Dong Yuefu, Mou Zhifang, Huang Zhenyu, Hu Guanghong, Dong Yinghai, Xu Qingrong
Department of Joint Surgery, the First People's Hospital of Lianyungang, Lianyungang, China.
Proc Inst Mech Eng H. 2013 Oct;227(10):1083-93. doi: 10.1177/0954411913493723. Epub 2013 Jul 12.

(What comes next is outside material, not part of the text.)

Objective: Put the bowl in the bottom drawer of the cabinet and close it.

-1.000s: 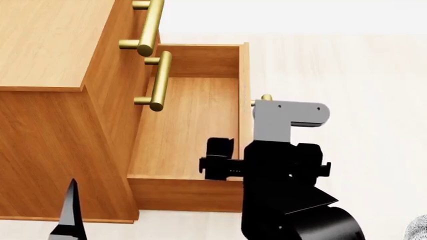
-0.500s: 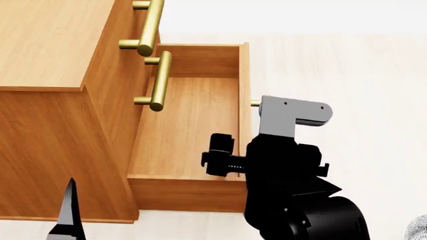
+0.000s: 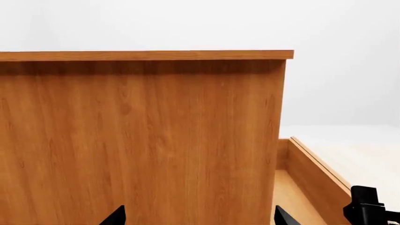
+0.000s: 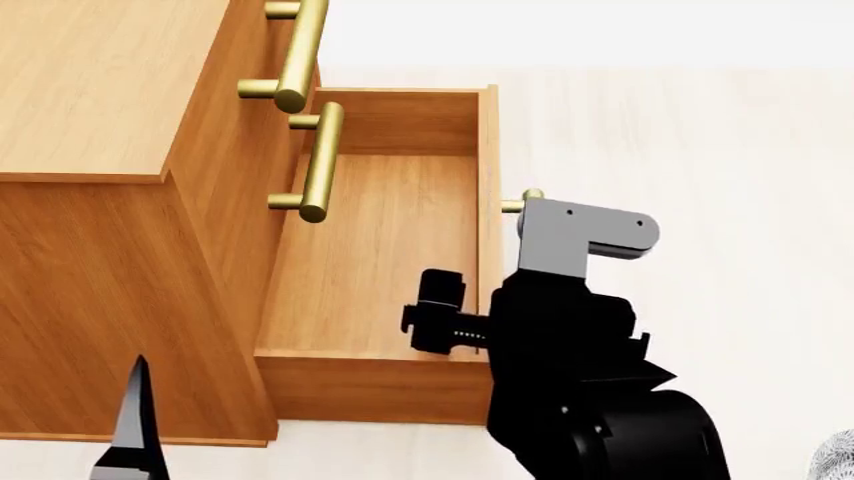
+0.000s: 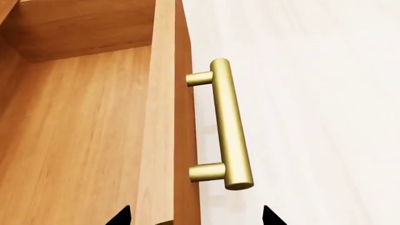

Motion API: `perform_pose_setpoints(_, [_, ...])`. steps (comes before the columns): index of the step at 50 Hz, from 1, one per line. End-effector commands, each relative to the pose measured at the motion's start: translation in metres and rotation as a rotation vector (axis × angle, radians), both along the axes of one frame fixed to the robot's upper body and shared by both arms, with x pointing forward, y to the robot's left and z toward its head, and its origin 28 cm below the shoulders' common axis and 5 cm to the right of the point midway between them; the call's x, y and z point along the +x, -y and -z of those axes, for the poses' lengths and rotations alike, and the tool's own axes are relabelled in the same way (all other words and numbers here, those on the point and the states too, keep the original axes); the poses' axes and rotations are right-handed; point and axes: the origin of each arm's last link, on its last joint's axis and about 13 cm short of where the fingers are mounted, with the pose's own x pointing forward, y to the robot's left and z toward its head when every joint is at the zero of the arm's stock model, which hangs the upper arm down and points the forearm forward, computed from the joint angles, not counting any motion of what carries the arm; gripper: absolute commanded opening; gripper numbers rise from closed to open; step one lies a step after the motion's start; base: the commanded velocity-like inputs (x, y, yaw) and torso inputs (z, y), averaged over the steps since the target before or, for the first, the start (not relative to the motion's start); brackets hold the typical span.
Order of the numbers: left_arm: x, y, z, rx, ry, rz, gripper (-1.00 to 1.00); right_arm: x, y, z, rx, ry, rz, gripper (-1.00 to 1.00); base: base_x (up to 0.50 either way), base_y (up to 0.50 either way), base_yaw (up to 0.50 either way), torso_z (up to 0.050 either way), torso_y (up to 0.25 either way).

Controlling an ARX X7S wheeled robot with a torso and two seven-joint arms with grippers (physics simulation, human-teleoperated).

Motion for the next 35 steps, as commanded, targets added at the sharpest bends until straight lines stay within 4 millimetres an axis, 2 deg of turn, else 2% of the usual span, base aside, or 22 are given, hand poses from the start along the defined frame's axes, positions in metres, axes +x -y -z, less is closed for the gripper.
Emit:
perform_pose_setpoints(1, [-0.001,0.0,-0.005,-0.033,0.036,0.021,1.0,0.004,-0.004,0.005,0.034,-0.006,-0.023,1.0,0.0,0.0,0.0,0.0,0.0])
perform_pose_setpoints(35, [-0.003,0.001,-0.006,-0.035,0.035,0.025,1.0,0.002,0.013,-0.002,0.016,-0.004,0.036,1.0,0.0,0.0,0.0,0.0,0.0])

Three-dimensional reconstruction of human body from a living subject can be considered as the first step toward promoting virtual human project as a tool in clinical applications. This study proposes a detailed protocol for building subject-specific three-dimensional model of knee joint from a living subject. The computed tomography and magnetic resonance imaging image data of knee joint were used to reconstruct knee structures, including bones, skin, muscles, cartilages, menisci, and ligaments. They were fused to assemble the complete three-dimensional knee joint. The procedure was repeated three times with respect to three different methods of reference landmarks. The accuracy of image fusion in accordance with different landmarks was evaluated and compared with each other. The complete three-dimensional knee joint, which included 21 knee structures, was accurately developed. The choice of external or anatomical landmarks was not crucial to improve image fusion accuracy for three-dimensional reconstruction. Further work needs to be done to explore the value of the reconstructed three-dimensional knee joint for its biomechanics and kinematics.
从活体受试者进行人体三维重建可被视为推动虚拟人体项目作为临床应用工具的第一步。本研究提出了一个从活体受试者构建特定受试者膝关节三维模型的详细方案。利用膝关节的计算机断层扫描和磁共振成像图像数据来重建膝关节结构,包括骨骼、皮肤、肌肉、软骨、半月板和韧带。将它们融合以组装完整的三维膝关节。针对三种不同的参考标志点方法重复该过程三次。评估并相互比较了根据不同标志点进行图像融合的准确性。准确构建了包含21个膝关节结构的完整三维膝关节。对于三维重建而言,选择外部或解剖标志点对提高图像融合准确性并非至关重要。还需要进一步开展工作来探索重建的三维膝关节在生物力学和运动学方面的价值。